Third, in some cases Raiders defensive backs are not getting off blocks. This was the case in the Rams game. The Rams offense deserves credit for their execution, especially the wide receivers for their down field blocking.

And finally, the Raiders have shown unsound gap and assignment play at times.

Here is a clip from week one versus the Rams. On this play Todd Gurley takes the jet sweep around the right end for a 19-yard touchdown.

The Rams attack rookies Key and Hurst on this particular play. Arden Key appears to over pursue and loses contain. Gurley is able to get to the edge because of this.

Tahir Whitehead’s play recognition is just a second slow and is caught flat footed. Because of this he gets stuck on a block.

Marcus Gilchrist should also come down from his safety position to make a play.

The next clip is an example of what appears to be Raiders not staying disciplined to their gap assignments.

Brandin Cooks is easily able to get to the outside because Bruce Irvin does not maintain control of the D gap. Having two players in the C gap leaves a vacant D gap.

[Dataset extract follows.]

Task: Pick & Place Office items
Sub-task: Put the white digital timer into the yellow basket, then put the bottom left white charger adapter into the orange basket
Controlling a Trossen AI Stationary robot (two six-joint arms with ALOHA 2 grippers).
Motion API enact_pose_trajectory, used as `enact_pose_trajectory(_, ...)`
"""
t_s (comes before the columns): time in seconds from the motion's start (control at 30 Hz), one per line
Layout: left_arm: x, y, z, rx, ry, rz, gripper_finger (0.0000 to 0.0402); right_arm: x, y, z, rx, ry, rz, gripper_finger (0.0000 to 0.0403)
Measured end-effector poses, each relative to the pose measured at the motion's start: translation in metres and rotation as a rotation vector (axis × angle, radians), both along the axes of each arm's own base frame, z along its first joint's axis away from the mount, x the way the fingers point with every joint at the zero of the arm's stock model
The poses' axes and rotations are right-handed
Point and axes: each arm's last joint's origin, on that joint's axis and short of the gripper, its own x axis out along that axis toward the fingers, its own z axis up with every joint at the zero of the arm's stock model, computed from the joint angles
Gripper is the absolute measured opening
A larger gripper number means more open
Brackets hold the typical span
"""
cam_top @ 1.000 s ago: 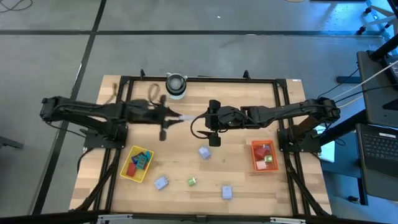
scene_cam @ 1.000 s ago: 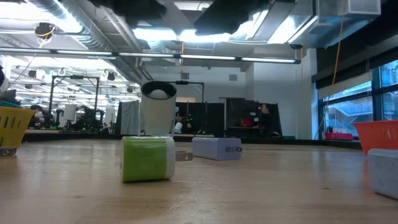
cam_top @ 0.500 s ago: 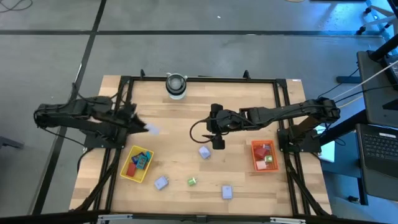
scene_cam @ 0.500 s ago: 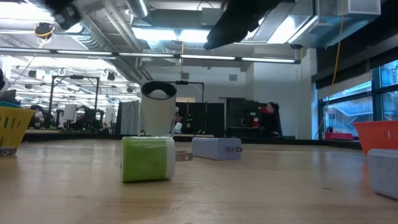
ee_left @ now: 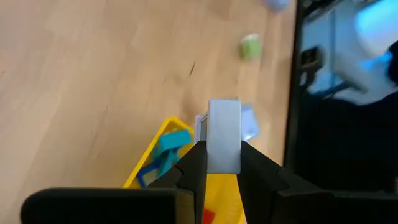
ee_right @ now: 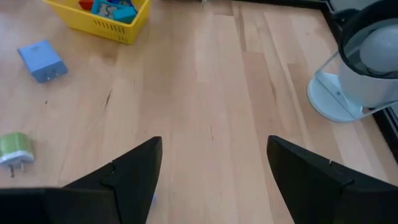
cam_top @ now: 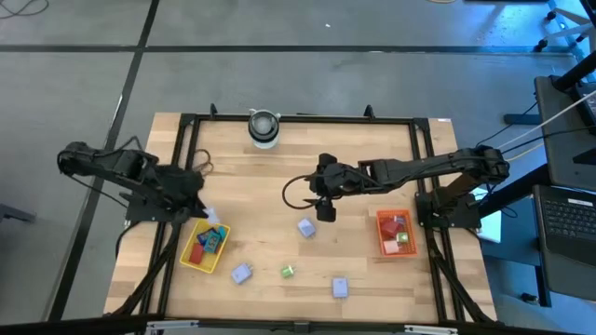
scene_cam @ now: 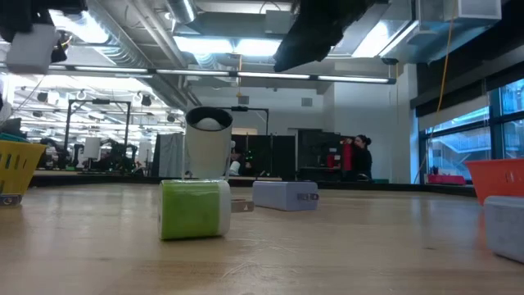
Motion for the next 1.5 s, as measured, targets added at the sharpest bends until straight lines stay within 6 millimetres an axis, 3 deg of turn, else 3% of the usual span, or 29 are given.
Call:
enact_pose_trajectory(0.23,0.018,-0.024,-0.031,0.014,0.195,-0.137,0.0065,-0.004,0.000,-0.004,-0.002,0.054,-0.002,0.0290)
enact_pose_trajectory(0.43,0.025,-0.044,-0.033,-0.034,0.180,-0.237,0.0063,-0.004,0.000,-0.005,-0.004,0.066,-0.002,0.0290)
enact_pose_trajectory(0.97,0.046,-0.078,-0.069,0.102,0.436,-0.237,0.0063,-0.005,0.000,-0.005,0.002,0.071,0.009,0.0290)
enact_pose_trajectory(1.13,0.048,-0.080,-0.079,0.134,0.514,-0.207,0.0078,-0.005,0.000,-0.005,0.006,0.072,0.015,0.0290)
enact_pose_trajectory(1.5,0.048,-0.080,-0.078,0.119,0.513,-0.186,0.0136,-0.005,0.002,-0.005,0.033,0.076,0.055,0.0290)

The third clip is again a great example of bad play by the defensive end, in this case Shilique Calhoun.

The angle at which Calhoun pursues the ball is terrible. Rather than maintaining containment he takes a direct line to the ball and Grant easily runs around him.

Give credit to Reggie Nelson who does make an effort to come up and at take on a blocker.

Again, Tahir Whitehead is late recognizing the play and is taken out with a beautiful cut block. Marquel Lee, although improved, doesn’t possess the sideline-to-sideline speed that the Raiders desperately need in a linebacker.

In the final clip, Dominique Rodgers-Cromartie does a excellent job of forcing Wilson inside. This is where the Raiders need a linebacker to make a play.

Unfortunately for the Raiders Whitehead and Lee are both unable to get off blocks and the rest is history.

With the lack of talent the Raiders have at the defensive end and linebacker positions, jet sweeps and outside run plays are a trend the Raiders will continue to see.